▶ _Problem statement_:
Write out every entry once more, character for character.

(Records contained in a dataset)
▬▬▬▬▬▬▬▬▬▬

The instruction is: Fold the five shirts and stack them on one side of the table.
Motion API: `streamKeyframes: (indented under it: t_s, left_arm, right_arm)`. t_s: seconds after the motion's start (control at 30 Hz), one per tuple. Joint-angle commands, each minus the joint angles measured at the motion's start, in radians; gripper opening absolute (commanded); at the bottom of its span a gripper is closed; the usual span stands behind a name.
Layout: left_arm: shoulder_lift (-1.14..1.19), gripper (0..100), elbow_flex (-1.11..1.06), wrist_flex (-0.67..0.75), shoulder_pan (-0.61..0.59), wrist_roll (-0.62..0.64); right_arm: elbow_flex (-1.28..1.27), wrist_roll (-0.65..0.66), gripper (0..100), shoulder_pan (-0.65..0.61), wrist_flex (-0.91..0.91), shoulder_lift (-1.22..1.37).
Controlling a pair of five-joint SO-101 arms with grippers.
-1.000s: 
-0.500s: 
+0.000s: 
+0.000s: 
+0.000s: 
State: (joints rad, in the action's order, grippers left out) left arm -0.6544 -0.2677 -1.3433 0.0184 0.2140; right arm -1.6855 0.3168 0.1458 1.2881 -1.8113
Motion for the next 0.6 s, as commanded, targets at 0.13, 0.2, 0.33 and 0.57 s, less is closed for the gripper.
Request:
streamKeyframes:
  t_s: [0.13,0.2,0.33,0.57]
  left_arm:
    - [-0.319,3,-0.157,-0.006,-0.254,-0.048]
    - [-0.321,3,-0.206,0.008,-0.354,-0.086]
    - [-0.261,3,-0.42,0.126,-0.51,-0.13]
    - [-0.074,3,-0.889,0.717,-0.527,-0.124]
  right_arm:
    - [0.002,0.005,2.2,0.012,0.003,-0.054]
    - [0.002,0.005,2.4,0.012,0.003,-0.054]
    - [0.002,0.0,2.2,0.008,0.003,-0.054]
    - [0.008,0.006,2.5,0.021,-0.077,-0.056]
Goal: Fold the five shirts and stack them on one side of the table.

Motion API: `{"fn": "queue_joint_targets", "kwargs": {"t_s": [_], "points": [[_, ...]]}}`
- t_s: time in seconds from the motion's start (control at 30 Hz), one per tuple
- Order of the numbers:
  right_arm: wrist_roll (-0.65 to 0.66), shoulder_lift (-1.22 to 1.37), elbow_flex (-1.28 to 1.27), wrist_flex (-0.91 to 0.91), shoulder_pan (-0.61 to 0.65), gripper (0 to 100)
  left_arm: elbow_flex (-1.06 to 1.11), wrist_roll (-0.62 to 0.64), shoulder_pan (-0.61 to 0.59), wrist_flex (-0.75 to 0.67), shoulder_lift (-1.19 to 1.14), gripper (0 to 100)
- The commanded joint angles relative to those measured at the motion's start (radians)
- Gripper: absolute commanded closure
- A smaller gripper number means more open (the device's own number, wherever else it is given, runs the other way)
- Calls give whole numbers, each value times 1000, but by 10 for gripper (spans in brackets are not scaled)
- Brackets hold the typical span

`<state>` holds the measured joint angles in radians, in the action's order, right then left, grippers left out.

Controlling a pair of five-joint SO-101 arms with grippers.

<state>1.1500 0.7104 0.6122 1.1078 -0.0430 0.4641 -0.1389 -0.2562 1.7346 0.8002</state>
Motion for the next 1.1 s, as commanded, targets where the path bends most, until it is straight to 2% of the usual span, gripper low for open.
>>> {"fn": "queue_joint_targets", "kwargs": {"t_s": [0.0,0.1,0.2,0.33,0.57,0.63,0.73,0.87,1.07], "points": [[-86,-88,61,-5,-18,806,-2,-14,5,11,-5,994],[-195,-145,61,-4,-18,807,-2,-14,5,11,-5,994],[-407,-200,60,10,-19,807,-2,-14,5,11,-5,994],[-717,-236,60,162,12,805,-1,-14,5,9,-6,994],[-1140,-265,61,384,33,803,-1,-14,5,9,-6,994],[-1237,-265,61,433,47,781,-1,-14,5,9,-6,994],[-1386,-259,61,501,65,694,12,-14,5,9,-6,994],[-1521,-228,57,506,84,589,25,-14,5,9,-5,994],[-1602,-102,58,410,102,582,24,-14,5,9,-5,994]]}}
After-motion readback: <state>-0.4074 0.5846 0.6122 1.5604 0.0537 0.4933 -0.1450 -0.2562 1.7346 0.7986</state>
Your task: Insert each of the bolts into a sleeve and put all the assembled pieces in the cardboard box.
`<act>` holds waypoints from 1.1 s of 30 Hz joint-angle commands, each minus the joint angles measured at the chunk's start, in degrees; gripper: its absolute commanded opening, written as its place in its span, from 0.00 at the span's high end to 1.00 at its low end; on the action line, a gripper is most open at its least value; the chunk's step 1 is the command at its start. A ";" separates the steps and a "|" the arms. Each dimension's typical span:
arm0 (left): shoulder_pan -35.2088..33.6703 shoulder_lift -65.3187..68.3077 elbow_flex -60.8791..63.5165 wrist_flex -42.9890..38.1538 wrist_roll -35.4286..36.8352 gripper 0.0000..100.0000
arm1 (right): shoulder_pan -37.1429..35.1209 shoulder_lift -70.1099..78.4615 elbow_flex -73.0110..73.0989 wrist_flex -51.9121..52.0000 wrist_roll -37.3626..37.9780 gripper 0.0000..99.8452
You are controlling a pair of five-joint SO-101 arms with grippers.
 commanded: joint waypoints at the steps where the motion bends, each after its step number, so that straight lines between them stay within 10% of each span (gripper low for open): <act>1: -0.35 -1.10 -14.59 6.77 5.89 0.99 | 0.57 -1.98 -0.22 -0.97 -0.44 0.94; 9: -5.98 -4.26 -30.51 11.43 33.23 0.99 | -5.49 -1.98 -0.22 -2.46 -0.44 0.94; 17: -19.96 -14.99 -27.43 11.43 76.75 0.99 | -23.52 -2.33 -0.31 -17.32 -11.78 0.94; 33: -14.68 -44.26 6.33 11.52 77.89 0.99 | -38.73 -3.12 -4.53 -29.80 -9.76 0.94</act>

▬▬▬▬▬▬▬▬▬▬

▶ _Result of this task_:
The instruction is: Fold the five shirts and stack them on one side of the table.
Motion API: `streamKeyframes: (indented under it: t_s, left_arm, right_arm)`. t_s: seconds after the motion's start (control at 30 Hz), one per tuple. Joint-angle commands, each minus the joint angles measured at the motion's start, in radians; gripper opening absolute (commanded); at the bottom of its span a gripper is closed; the usual span stands behind a name.
Layout: left_arm: shoulder_lift (-1.14..1.19), gripper (0..100), elbow_flex (-1.11..1.06), wrist_flex (-0.67..0.75), shoulder_pan (-0.61..0.59), wrist_roll (-0.62..0.64); right_arm: elbow_flex (-1.28..1.27), wrist_roll (-0.65..0.66), gripper (0..100), shoulder_pan (-0.65..0.61), wrist_flex (-0.91..0.91), shoulder_lift (-1.22..1.37).
Controlling a pair of five-joint SO-101 arms with grippers.
-1.000s: 
-0.500s: 
+0.000s: 
+0.000s: 
+0.000s: 
State: (joints rad, in the action's order, grippers left out) left arm -0.6544 -0.2677 -1.3433 0.0184 0.2140; right arm -1.6855 0.3168 0.1458 1.2881 -1.8113
Motion for the next 0.6 s, as commanded, targets at 0.13, 0.2, 0.33 and 0.57 s, less is closed for the gripper.
Request:
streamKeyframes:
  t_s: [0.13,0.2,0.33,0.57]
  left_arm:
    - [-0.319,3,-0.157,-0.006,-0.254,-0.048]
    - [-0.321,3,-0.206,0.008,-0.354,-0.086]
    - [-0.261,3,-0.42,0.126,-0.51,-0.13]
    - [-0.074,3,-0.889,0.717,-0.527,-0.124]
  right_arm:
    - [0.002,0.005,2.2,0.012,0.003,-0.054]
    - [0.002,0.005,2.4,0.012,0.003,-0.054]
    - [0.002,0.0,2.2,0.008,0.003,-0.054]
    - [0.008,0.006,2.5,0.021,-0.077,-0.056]
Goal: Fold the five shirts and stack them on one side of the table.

Motion API: `{"fn": "queue_joint_targets", "kwargs": {"t_s": [_], "points": [[_, ...]]}}`
- t_s: time in seconds from the motion's start (control at 30 Hz), one per tuple
- Order of the numbers:
  right_arm: wrist_roll (-0.65 to 0.66), shoulder_lift (-1.22 to 1.37), elbow_flex (-1.28 to 1.27), wrist_flex (-0.91 to 0.91), shoulder_pan (-0.61 to 0.65), gripper (0 to 100)
  left_arm: elbow_flex (-1.06 to 1.11), wrist_roll (-0.62 to 0.64), shoulder_pan (-0.61 to 0.59), wrist_flex (-0.75 to 0.67), shoulder_lift (-1.19 to 1.14), gripper (0 to 100)
- The commanded joint angles relative to those measured at the motion's start (radians)
- Gripper: absolute commanded closure
- A smaller gripper number means more open (the device's own number, wherever else it is given, runs the other way)
- Calls give whole numbers, each value times 1000, but by 10 for gripper (spans in brackets are not scaled)
- Brackets hold the typical span

`<state>` holds the measured joint angles in radians, in the action's order, right then left, grippers left out.

Controlling a pair of five-joint SO-101 arms with grippers.

<state>1.1500 0.7104 0.6122 1.1078 -0.0430 0.4641 -0.1389 -0.2562 1.7346 0.8002</state>
Motion for the next 1.1 s, as commanded, targets where the path bends most, until it is straight to 2% of the usual span, gripper low for open.
>>> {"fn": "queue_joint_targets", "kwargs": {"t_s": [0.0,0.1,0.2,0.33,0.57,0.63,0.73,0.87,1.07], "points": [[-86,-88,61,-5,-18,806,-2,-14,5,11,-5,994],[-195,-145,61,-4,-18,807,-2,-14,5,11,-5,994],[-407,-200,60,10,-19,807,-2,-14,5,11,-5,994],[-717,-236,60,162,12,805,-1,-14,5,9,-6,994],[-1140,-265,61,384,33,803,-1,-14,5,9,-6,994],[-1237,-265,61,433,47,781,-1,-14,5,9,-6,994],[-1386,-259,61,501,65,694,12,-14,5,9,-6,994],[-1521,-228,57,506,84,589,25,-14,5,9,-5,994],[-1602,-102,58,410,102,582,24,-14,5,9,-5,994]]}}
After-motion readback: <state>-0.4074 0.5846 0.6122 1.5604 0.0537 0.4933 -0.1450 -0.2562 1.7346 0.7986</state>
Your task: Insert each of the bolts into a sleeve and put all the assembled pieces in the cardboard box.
`<act>` holds waypoints from 1.1 s of 30 Hz joint-angle commands, each minus the joint angles measured at the chunk's start, in degrees; gripper: its absolute commanded opening, written as its place in its span, from 0.00 at the span's high end to 1.00 at its low end; on the action line, a gripper is most open at its least value; the chunk's step 1 is the command at its start. A ";" separates the steps and a "|" the arms. Each dimension's typical span:
arm0 (left): shoulder_pan -35.2088..33.6703 shoulder_lift -65.3187..68.3077 elbow_flex -60.8791..63.5165 wrist_flex -42.9890..38.1538 wrist_roll -35.4286..36.8352 gripper 0.0000..100.0000
arm1 (right): shoulder_pan -37.1429..35.1209 shoulder_lift -70.1099..78.4615 elbow_flex -73.0110..73.0989 wrist_flex -51.9121..52.0000 wrist_roll -37.3626..37.9780 gripper 0.0000..99.8452
You are controlling a pair of five-joint SO-101 arms with grippers.
 commanded: joint waypoints at the steps where the motion bends, each after its step number, so that straight lines between them stay within 10% of each span (gripper low for open): <act>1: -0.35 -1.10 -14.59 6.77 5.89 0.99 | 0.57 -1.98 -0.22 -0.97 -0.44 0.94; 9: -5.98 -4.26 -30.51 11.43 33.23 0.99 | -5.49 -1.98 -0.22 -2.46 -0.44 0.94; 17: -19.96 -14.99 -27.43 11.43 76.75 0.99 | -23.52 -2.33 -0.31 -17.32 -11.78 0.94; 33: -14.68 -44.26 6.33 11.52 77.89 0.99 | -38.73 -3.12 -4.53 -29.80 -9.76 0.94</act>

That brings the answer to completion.